** About this task **
Give back the data below exactly as it was given.

** Recorded data **
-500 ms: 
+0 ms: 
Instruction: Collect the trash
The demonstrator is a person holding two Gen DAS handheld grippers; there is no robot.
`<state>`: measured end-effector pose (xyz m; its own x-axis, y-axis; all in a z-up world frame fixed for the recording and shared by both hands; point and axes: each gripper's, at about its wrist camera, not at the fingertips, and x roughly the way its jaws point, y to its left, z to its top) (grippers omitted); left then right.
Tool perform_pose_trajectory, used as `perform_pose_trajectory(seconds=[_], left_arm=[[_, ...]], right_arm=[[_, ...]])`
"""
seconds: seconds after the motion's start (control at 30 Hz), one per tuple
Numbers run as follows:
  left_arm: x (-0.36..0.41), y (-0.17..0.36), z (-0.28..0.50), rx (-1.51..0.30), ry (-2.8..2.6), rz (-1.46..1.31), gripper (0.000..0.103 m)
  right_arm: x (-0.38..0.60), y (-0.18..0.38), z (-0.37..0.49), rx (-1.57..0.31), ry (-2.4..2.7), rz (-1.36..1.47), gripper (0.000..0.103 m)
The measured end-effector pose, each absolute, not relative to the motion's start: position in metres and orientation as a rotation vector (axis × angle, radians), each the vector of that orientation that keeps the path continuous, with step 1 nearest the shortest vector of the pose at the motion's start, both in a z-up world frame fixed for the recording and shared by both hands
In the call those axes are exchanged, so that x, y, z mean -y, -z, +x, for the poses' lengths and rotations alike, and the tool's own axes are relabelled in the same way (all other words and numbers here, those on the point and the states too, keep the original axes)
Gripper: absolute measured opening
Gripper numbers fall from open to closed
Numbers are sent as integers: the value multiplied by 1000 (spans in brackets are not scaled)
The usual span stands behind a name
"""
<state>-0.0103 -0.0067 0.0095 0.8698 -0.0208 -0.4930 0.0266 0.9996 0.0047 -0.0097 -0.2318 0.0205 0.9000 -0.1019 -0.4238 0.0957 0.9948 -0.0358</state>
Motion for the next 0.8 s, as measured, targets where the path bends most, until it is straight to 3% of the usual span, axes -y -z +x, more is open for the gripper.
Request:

** Exercise output **
-500 ms: 
+0 ms: 
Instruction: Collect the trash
The demonstrator is a person holding two Gen DAS handheld grippers; there is no robot.
`<state>`: measured end-effector pose (xyz m; its own x-axis, y-axis; all in a z-up world frame fixed for the recording and shared by both hands; point and axes: each gripper's, at about its wrist camera, not at the fingertips, and x roughly the way its jaws point, y to its left, z to its top) (grippers omitted); left then right.
Tool perform_pose_trajectory, used as `perform_pose_trajectory(seconds=[_], left_arm=[[_, ...]], right_arm=[[_, ...]])`
"""
seconds: seconds after the motion's start (control at 30 Hz), one per tuple
Numbers run as follows:
  left_arm: x (-0.36..0.41), y (-0.17..0.36), z (-0.28..0.50), rx (-1.51..0.30), ry (-2.8..2.6), rz (-1.46..1.31), gripper (0.000..0.103 m)
  right_arm: x (-0.38..0.60), y (-0.18..0.38), z (-0.37..0.49), rx (-1.57..0.31), ry (-2.4..2.7), rz (-1.36..1.47), gripper (0.000..0.103 m)
The measured end-effector pose, each absolute, not relative to the motion's start: position in metres and orientation as a rotation vector (axis × angle, radians), each the vector of that orientation that keeps the path continuous, with step 1 nearest the shortest vector of the pose at the motion's start, both in a z-up world frame fixed for the recording and shared by both hands
In the call those axes are exchanged, so that x, y, z mean -y, -z, +x, for the poses' lengths and rotations alike, and the tool's own axes are relabelled in the same way (all other words and numbers here, those on the point and the states too, keep the original axes)
Gripper: absolute measured opening
Gripper numbers fall from open to closed
Numbers are sent as integers: the value multiplied by 1000 (spans in brackets are not scaled)
The usual span stands behind a name
"""
<state>-0.0103 -0.0067 0.0095 0.8698 -0.0208 -0.4930 0.0266 0.9996 0.0047 -0.0097 -0.2318 0.0205 0.9000 -0.1019 -0.4238 0.0957 0.9948 -0.0358</state>
Motion for the next 0.8 s, as measured, targets where the path bends most, until it is straight to 3% of the usual span, axes -y -z +x, more is open for the gripper.
Request:

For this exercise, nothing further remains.